> [DATA EXTRACT]
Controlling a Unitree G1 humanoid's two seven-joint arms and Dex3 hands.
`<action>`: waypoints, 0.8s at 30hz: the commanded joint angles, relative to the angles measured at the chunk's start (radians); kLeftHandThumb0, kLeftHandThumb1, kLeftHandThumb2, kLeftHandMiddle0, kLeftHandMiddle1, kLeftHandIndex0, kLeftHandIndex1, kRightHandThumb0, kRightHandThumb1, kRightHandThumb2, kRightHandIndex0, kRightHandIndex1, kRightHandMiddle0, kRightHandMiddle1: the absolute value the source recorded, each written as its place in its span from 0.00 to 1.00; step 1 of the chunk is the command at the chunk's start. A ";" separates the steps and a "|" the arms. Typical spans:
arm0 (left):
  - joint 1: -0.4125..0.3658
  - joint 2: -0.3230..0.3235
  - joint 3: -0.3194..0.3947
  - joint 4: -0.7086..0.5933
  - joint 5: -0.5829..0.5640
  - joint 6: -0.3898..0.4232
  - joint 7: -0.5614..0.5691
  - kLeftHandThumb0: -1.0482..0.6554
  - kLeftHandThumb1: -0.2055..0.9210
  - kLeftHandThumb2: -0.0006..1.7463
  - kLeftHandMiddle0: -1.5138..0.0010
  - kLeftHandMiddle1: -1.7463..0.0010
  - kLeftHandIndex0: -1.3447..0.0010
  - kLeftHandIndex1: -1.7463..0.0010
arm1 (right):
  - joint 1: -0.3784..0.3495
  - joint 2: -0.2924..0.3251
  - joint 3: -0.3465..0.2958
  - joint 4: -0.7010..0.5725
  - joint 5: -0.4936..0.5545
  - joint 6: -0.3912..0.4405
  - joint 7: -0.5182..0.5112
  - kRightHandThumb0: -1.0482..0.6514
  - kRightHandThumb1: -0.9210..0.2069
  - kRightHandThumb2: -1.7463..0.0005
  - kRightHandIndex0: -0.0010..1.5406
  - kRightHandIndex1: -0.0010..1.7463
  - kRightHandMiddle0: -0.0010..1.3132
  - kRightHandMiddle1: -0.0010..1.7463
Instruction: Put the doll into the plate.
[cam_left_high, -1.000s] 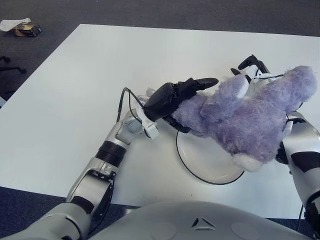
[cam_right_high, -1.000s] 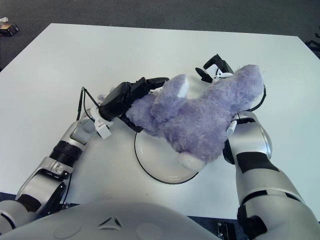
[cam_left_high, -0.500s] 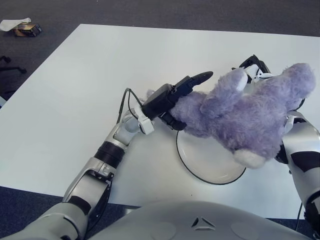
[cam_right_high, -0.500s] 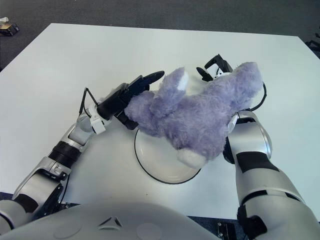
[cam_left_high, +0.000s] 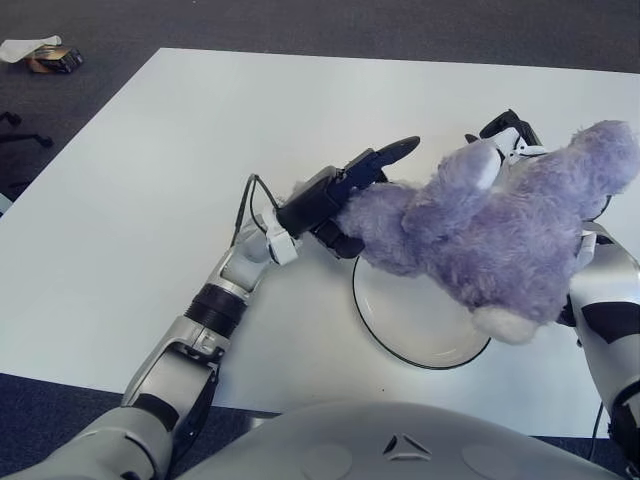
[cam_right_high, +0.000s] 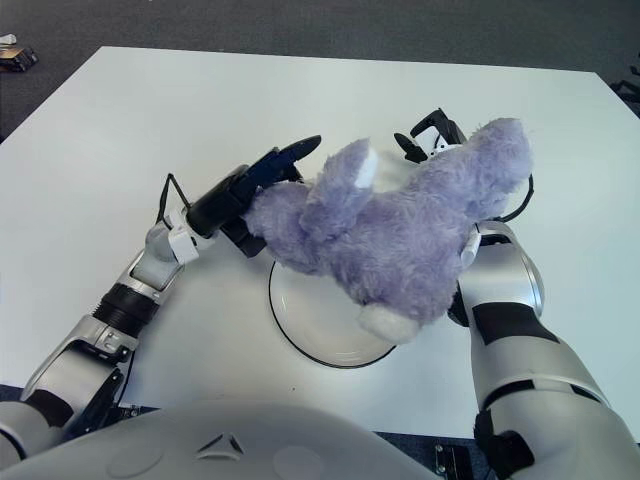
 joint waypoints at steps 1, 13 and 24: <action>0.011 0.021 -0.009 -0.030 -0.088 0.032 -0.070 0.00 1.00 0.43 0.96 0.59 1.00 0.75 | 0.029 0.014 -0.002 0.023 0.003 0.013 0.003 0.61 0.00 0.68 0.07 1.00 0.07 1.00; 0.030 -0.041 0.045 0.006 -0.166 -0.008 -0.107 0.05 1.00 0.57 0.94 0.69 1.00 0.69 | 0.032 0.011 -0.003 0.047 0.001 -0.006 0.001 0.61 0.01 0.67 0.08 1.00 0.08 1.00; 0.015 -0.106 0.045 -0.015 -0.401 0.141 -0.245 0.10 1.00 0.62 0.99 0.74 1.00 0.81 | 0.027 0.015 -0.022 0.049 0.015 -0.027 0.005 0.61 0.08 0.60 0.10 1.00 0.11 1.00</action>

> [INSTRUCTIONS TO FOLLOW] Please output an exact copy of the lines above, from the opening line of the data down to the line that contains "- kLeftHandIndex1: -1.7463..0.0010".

> [WRITTEN REPLY]
Controlling a Unitree G1 humanoid's two seven-joint arms and Dex3 hands.
`<action>`: waypoints, 0.8s at 30hz: the commanded joint angles, relative to the angles measured at the chunk's start (radians); kLeftHandThumb0, kLeftHandThumb1, kLeftHandThumb2, kLeftHandMiddle0, kLeftHandMiddle1, kLeftHandIndex0, kLeftHandIndex1, kRightHandThumb0, kRightHandThumb1, kRightHandThumb2, kRightHandIndex0, kRightHandIndex1, kRightHandMiddle0, kRightHandMiddle1: the absolute value the source recorded, each written as its place in its span from 0.00 to 1.00; step 1 of the chunk is the command at the chunk's start. A ";" separates the steps and a "|" the arms. Typical spans:
arm0 (left):
  - joint 1: -0.4125..0.3658
  - joint 2: -0.3230..0.3235
  - joint 3: -0.3194..0.3947
  - joint 4: -0.7086..0.5933
  - joint 5: -0.5829..0.5640
  - joint 6: -0.3898..0.4232
  - joint 7: -0.5614..0.5691
  - kLeftHandThumb0: -1.0482..0.6554
  - kLeftHandThumb1: -0.2055..0.9210
  - kLeftHandThumb2: -0.0006..1.7463
  - kLeftHandMiddle0: -1.5138..0.0010
  - kLeftHandMiddle1: -1.7463..0.0010
  - kLeftHandIndex0: -1.3447..0.0010
  - kLeftHandIndex1: -1.7463..0.0010

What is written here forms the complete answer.